Transcription start sites are detected in single CD27high CD38high B cells. (A) CD27high CD38high Tn5Prime peaks were matched to features in the Gencode annotation and the feature they matched are shown as a pie chart. TSS = on or <25 bp behind the start of an annotated GENCODE gene, 5′UTR = inside 5′ prime UTR, Promoter = between 26 and 1000 bp behind start of annotated gene. (B) Tn5 peaks were categorized into two groups. One group contains all peaks within 25 bp of a peak identified in the complete RIKEN CAGE peak Human peak database and the other group contains all other peaks. These peaks were sorted by the number of cells associated with that peak in the CD27high CD28high B cell dataset and displayed in Figure 2B, D. The yellow bar indicates the peaks within 25 bp and the green bar indicates all other peaks. (C and D) Genome browser view of reads of several cells aligned to Actb (C) and LTB (D) genes. In addition to TSS information, read alignments also show differential isoform usage between cells.

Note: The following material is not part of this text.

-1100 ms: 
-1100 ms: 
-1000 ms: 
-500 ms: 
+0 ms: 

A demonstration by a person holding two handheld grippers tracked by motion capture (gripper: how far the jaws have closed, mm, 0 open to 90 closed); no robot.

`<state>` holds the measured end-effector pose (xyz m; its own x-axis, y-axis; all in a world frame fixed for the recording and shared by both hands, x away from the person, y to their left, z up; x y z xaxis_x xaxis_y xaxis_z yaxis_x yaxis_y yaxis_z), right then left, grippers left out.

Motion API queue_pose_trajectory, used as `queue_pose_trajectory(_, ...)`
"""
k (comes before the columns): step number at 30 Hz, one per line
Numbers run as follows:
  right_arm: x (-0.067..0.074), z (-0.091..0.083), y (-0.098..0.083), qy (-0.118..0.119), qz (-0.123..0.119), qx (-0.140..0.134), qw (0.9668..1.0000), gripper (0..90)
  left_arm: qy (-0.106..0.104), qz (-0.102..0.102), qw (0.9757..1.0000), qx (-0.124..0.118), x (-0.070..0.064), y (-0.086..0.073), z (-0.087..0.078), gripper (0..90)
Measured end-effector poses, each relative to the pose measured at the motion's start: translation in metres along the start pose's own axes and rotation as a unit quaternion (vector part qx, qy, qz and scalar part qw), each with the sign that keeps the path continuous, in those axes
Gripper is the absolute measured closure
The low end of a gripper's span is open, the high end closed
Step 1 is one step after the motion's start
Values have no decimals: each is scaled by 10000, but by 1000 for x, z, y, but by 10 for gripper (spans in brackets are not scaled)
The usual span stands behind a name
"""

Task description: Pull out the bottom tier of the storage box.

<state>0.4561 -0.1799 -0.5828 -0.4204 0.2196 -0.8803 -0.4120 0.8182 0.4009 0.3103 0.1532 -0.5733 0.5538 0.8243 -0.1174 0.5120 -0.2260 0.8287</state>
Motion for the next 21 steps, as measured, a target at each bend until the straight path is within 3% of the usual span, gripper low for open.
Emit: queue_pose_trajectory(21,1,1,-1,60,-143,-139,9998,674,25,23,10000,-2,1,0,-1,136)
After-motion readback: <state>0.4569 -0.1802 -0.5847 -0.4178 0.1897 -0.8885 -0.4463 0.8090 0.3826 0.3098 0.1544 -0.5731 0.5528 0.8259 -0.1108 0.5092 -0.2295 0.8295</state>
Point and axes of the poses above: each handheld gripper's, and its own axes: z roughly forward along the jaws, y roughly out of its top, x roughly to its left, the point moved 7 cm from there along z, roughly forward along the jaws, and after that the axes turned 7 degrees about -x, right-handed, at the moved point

Detecting subpopulations within CD27high CD38high B cells using Tn5Prime

Since separating memory B cells and plasmablasts by FACS based on surface markers can be challenging, especially when the adaptive immune system is unperturbed, we wanted to see whether we could do so post-sorting using their gene expression profiles. Cells outside more than three median absolute deviations from the median for percent alignment, mitochondrial transcript percentage or number of detected genes were marked as outliers and eliminated prior to normalization of transcript counts (Supplementary Figure S3). After normalizing raw gene expression counts and removing non-recombined and therefore non-applicable antibody gene segments from the annotation (30), we clustered the remaining 159 sorted B cells using t-SNE dimensional reduction. The clusters were robust when the data was subsampled to 100 000 reads per cell (Supplementary Figure S4). We then identified genes that showed significant differences between the two clusters. We detected 411 genes with significant changes including J-chain, LTB (Lymphotoxin Beta), XBP-1 (X-box binding protein 1), HSPA5 (Heat-shock protein family A) and MZB1 (Marginal Zone B1). We also found genes HLA-DRA, HLA-DRB5 and HLA-DPB1 which encode for the alpha and beta chains of the MHC II to be differentially expressed (Supplementary Table S2). The J-chain was upregulated in cluster 2 and is involved in antibody secretion of IgM and IgA (31) (Figure 5). XBP-1, MZB1 and HSPA5 were upregulated within cluster 2 and are known targets of BLIMP-1. BLIMP-1 and XBP-1 are known to be essential in plasmablast differentiation (Supplementary Figure S5) (32,33). LTB was downregulated in cluster 2 and has been shown to be downregulated upon B-cell activation (34) (Figure 5). HLA-DRA, HLA-DRB5 and HLA-DPB1 were downregulated in cluster 2, indicating less MHC II presentation to T cells which is indicative of plasma cells and plasmablasts (35). Together, this suggests that cluster 2 does represent activated plasmablasts which are known to secrete more antibody and display less MHC II than the memory B cells represented in cluster 1.

Figure 5.

Figure 5.

Clustering of CD27high CD38high B cells. A total of 159 B cells were divided into two populations by t-SNE dimensionality reduction (15). In the three subplots, cells are colored based on their expression of example genes that were significantly differentially expressed between the two populations as determined by a multiple hypothesis testing corrected Mann–Whitney U tests. The cells inside the boxed area belong to cluster 2 and all other cells belong to cluster 1.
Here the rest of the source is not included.